▶ _Problem statement_: Repeat exactly, please, the lines that begin at the start of the listing and end at the line holding "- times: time".
Top of Data segment
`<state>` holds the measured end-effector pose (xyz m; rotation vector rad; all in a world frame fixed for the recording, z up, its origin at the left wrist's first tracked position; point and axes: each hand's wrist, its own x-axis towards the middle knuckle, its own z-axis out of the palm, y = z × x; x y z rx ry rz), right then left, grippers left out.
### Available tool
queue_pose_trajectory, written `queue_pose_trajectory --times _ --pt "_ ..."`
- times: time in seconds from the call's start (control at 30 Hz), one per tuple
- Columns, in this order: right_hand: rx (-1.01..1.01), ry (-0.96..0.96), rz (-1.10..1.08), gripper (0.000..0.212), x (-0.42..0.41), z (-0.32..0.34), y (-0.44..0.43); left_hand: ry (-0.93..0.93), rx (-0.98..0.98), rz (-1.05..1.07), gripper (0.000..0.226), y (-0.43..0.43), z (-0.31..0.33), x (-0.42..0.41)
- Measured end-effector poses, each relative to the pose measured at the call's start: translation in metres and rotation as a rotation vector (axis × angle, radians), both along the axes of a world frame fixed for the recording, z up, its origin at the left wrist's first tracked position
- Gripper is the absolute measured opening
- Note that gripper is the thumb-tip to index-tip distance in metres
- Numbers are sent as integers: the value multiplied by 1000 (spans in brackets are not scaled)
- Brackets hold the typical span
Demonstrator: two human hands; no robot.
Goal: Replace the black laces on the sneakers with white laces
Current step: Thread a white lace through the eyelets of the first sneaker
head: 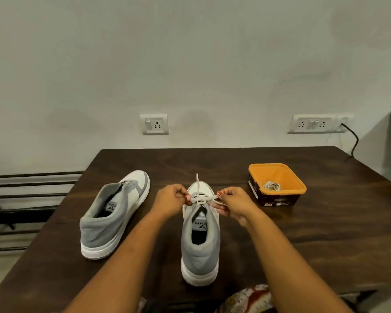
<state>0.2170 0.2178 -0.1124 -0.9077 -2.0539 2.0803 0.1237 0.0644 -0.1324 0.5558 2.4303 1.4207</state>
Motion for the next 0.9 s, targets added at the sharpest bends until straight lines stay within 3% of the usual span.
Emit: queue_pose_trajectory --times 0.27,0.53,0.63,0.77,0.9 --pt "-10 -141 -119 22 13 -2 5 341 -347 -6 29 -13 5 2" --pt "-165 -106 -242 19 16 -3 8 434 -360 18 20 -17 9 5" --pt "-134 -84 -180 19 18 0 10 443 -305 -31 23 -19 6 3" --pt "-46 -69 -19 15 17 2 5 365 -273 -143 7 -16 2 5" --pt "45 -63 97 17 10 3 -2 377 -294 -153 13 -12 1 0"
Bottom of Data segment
▶ _Solved exercise_:
`<state>` holds the measured end-effector pose (xyz m; rotation vector rad; all in a world frame fixed for the recording, z up, its origin at the left wrist's first tracked position; point and axes: each hand's wrist, its own x-axis towards the middle knuckle, its own z-axis out of the palm, y = z × x; x y z rx ry rz), right then left, grippers left out.
### Available tool
queue_pose_trajectory, written `queue_pose_trajectory --times _ --pt "_ ..."`
- times: time in seconds from the call's start (control at 30 Hz), one per tuple

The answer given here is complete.